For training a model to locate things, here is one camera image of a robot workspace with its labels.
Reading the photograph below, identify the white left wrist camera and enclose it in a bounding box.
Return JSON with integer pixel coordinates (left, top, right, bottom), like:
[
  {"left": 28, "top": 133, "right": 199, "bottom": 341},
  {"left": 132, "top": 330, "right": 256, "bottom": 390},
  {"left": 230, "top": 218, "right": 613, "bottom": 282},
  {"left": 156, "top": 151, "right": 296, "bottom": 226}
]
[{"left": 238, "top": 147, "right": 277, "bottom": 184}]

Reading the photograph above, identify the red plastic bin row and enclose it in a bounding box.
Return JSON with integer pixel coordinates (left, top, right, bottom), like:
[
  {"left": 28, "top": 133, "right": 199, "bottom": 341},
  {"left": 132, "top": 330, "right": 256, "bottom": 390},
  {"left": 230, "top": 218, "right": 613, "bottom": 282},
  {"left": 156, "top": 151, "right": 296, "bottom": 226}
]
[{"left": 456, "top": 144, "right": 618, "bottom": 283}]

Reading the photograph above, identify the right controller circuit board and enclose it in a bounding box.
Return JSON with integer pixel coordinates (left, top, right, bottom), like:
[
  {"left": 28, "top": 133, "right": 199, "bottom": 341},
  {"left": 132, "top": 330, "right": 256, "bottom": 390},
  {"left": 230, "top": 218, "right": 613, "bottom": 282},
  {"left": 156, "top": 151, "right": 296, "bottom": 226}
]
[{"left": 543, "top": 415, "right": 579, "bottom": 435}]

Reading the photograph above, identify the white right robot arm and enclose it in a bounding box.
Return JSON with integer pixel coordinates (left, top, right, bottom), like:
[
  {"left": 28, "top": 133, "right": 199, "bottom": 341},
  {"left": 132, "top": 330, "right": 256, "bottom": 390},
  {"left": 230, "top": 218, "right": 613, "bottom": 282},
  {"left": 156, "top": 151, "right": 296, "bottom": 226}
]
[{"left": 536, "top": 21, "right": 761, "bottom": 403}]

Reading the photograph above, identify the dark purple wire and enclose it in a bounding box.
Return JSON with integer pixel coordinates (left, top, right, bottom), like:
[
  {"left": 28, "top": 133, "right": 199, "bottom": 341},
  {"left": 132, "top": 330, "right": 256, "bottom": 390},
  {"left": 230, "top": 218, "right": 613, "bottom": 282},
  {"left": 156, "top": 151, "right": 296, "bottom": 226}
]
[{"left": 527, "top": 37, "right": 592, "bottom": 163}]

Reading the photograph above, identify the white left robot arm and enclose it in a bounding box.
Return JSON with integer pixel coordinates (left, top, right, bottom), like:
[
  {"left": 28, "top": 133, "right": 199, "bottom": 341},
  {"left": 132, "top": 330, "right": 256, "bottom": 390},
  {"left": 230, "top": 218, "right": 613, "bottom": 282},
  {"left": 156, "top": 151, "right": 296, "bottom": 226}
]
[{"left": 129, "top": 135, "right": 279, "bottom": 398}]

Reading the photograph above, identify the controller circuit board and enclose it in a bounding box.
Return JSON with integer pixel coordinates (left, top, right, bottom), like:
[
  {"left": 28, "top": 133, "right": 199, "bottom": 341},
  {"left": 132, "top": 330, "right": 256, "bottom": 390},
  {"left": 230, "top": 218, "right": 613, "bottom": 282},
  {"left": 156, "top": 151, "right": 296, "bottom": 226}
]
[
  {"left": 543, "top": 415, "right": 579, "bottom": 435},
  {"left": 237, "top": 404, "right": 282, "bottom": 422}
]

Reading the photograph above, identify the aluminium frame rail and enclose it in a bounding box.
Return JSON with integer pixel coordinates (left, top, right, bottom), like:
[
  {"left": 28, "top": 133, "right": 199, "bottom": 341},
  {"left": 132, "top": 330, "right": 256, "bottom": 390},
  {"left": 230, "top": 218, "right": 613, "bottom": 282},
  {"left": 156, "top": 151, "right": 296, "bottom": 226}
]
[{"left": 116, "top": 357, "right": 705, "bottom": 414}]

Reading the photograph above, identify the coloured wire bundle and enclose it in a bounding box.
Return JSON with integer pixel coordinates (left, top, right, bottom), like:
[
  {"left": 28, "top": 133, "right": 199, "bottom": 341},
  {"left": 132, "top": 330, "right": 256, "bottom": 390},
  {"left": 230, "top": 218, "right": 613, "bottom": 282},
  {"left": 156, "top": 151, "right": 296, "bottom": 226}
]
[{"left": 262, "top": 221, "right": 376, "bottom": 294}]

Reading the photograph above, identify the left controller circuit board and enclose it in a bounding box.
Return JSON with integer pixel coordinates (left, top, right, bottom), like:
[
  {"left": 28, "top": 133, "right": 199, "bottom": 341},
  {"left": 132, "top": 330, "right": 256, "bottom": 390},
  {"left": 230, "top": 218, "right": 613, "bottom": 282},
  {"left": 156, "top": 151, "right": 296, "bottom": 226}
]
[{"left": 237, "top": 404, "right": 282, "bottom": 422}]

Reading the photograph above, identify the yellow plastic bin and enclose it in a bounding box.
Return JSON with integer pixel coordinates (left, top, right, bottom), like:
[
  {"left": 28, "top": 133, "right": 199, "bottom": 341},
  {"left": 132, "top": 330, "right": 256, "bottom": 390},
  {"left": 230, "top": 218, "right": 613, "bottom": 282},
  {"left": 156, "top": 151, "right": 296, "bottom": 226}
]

* TASK INSTRUCTIONS *
Could you copy every line from the records that has "camera" in it?

* RESPONSE BELOW *
For training a model to locate things, here is one camera image of a robot workspace with its labels.
Reading the photograph below, identify the white left wrist camera and enclose it in a bounding box.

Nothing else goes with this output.